> ACTIVITY
Below is a listing to copy exactly; no image goes into the copy.

Segment Start: DATA SHOWN

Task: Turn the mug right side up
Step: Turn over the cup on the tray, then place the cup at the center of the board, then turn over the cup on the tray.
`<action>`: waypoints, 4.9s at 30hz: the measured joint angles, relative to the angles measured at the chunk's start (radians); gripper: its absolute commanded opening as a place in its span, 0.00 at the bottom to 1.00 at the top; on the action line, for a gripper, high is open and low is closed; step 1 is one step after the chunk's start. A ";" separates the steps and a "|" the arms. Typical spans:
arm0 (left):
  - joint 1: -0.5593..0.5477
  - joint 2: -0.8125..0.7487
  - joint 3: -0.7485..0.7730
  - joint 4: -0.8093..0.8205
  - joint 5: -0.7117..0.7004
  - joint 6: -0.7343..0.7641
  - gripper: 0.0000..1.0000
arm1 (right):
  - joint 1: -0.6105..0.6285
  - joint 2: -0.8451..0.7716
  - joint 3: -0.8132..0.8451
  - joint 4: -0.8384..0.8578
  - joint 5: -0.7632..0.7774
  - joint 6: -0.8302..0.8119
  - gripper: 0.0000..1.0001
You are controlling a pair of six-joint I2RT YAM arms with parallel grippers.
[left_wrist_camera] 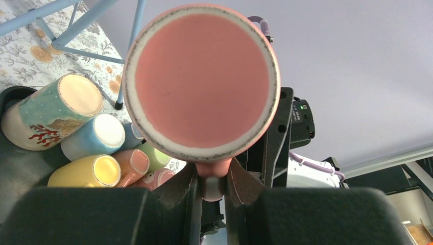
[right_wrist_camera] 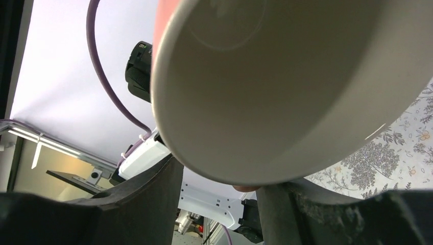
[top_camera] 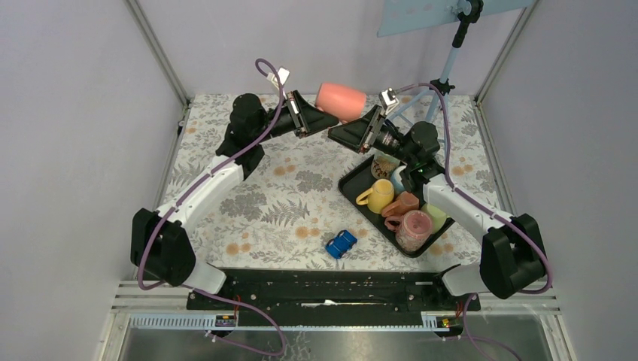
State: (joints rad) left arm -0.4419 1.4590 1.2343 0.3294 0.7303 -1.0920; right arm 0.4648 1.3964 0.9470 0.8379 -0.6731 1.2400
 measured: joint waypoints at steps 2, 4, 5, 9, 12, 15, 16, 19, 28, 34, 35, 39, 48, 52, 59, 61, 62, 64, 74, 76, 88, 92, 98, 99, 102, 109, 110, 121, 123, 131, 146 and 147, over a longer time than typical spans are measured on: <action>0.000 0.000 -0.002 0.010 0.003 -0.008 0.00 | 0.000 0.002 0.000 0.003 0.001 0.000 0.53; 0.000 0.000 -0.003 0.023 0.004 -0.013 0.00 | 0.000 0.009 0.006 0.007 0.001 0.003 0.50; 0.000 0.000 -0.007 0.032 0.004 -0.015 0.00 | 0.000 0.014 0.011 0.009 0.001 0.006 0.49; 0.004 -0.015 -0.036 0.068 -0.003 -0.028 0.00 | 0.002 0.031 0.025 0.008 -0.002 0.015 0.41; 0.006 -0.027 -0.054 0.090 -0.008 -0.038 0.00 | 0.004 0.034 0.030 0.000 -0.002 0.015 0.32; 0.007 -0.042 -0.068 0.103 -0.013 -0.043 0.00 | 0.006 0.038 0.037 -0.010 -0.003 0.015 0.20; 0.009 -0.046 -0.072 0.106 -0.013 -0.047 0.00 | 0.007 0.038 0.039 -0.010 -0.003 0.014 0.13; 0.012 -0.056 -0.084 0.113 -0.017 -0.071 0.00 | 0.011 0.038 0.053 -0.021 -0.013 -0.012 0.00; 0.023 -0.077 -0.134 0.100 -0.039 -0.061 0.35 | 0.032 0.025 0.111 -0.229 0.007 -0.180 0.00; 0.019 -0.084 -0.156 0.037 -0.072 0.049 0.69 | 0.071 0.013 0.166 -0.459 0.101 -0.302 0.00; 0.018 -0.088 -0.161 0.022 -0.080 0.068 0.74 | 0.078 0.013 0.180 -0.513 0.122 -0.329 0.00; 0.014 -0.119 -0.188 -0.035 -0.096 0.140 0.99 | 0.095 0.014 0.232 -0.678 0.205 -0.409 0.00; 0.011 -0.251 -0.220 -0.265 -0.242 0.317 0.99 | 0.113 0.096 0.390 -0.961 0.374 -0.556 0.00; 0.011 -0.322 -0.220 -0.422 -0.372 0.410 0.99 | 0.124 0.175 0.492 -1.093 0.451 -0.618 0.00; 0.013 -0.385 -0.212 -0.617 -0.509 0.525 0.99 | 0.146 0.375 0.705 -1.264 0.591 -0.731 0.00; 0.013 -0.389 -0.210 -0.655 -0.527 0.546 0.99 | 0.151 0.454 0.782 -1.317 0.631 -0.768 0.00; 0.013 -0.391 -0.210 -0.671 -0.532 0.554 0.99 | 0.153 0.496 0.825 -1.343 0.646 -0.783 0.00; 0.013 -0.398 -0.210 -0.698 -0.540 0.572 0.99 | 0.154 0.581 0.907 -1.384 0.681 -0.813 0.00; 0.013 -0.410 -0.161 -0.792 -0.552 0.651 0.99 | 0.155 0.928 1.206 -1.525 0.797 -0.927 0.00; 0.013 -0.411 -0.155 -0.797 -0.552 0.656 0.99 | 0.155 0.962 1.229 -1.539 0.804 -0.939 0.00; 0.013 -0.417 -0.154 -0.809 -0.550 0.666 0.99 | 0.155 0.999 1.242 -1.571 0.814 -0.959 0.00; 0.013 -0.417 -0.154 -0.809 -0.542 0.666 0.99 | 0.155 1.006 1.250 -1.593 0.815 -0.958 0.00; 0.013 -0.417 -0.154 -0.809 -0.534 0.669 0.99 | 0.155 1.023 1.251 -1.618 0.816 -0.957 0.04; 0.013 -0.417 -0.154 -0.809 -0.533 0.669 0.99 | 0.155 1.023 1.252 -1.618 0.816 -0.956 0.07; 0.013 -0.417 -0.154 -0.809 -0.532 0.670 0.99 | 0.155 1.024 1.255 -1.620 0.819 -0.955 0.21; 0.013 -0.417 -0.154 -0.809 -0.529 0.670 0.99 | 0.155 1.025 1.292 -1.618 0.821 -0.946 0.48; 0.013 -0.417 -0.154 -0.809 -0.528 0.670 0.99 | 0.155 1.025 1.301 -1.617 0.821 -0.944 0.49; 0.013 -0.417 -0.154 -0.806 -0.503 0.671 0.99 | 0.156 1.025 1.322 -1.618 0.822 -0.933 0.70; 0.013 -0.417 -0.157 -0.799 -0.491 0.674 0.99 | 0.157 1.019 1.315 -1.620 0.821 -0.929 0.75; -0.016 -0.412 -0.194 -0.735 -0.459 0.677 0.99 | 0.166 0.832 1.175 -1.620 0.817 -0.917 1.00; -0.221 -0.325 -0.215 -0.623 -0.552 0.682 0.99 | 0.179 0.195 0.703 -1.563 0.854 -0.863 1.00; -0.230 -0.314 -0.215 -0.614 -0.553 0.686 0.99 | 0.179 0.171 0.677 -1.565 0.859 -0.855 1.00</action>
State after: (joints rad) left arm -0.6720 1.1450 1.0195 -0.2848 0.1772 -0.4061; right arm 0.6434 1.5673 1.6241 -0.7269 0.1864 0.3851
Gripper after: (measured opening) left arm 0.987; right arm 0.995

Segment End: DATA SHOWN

> TASK ANSWER
Task: Turn the mug right side up
Step: Turn over the cup on the tray, then place the cup at the center of the board, then turn over the cup on the tray.
`<action>`: waypoints, 4.9s at 30hz: the measured joint angles, relative to the angles measured at the chunk's start (radians); gripper: its absolute commanded opening as a place in its span, 0.00 at the bottom to 1.00 at the top; on the action line, for a gripper, high is open and low is closed; step 1 is one step after the chunk's start. A ";" separates the steps and a "|" the arms. Typical spans:
arm0 (left):
  - joint 1: -0.5593..0.5477
  - joint 2: -0.8125..0.7487
  - joint 3: -0.7485..0.7730
  - joint 4: -0.8093..0.8205
  - joint 5: -0.7117..0.7004
  - joint 6: -0.7343..0.7641
  - gripper: 0.0000..1.0000
arm1 (right):
  - joint 1: -0.6105..0.6285
  - joint 2: -0.8451..0.7716
  - joint 3: -0.8132..0.8451
  - joint 4: -0.8384..0.8578
  - joint 5: -0.7632..0.7774
  - joint 6: -0.8302..0.8119
  - gripper: 0.0000..1.0001
You are controlling a pair of six-joint I2RT YAM arms with parallel grippers.
[left_wrist_camera] 
[right_wrist_camera] 
[top_camera] 
State: (joints rad) left arm -0.4419 1.4590 1.2343 0.3294 0.7303 -1.0920; right arm 0.4648 1.3964 0.9470 0.8379 -0.6731 1.2400
 measured: joint waypoints at steps 2, 4, 5, 9, 12, 15, 16, 19, 28, 34, 35, 39, 48, 52, 59, 61, 62, 64, 74, 76, 88, 92, 98, 99, 102, 109, 110, 121, 123, 131, 146 and 147, over a longer time than typical spans are measured on: <action>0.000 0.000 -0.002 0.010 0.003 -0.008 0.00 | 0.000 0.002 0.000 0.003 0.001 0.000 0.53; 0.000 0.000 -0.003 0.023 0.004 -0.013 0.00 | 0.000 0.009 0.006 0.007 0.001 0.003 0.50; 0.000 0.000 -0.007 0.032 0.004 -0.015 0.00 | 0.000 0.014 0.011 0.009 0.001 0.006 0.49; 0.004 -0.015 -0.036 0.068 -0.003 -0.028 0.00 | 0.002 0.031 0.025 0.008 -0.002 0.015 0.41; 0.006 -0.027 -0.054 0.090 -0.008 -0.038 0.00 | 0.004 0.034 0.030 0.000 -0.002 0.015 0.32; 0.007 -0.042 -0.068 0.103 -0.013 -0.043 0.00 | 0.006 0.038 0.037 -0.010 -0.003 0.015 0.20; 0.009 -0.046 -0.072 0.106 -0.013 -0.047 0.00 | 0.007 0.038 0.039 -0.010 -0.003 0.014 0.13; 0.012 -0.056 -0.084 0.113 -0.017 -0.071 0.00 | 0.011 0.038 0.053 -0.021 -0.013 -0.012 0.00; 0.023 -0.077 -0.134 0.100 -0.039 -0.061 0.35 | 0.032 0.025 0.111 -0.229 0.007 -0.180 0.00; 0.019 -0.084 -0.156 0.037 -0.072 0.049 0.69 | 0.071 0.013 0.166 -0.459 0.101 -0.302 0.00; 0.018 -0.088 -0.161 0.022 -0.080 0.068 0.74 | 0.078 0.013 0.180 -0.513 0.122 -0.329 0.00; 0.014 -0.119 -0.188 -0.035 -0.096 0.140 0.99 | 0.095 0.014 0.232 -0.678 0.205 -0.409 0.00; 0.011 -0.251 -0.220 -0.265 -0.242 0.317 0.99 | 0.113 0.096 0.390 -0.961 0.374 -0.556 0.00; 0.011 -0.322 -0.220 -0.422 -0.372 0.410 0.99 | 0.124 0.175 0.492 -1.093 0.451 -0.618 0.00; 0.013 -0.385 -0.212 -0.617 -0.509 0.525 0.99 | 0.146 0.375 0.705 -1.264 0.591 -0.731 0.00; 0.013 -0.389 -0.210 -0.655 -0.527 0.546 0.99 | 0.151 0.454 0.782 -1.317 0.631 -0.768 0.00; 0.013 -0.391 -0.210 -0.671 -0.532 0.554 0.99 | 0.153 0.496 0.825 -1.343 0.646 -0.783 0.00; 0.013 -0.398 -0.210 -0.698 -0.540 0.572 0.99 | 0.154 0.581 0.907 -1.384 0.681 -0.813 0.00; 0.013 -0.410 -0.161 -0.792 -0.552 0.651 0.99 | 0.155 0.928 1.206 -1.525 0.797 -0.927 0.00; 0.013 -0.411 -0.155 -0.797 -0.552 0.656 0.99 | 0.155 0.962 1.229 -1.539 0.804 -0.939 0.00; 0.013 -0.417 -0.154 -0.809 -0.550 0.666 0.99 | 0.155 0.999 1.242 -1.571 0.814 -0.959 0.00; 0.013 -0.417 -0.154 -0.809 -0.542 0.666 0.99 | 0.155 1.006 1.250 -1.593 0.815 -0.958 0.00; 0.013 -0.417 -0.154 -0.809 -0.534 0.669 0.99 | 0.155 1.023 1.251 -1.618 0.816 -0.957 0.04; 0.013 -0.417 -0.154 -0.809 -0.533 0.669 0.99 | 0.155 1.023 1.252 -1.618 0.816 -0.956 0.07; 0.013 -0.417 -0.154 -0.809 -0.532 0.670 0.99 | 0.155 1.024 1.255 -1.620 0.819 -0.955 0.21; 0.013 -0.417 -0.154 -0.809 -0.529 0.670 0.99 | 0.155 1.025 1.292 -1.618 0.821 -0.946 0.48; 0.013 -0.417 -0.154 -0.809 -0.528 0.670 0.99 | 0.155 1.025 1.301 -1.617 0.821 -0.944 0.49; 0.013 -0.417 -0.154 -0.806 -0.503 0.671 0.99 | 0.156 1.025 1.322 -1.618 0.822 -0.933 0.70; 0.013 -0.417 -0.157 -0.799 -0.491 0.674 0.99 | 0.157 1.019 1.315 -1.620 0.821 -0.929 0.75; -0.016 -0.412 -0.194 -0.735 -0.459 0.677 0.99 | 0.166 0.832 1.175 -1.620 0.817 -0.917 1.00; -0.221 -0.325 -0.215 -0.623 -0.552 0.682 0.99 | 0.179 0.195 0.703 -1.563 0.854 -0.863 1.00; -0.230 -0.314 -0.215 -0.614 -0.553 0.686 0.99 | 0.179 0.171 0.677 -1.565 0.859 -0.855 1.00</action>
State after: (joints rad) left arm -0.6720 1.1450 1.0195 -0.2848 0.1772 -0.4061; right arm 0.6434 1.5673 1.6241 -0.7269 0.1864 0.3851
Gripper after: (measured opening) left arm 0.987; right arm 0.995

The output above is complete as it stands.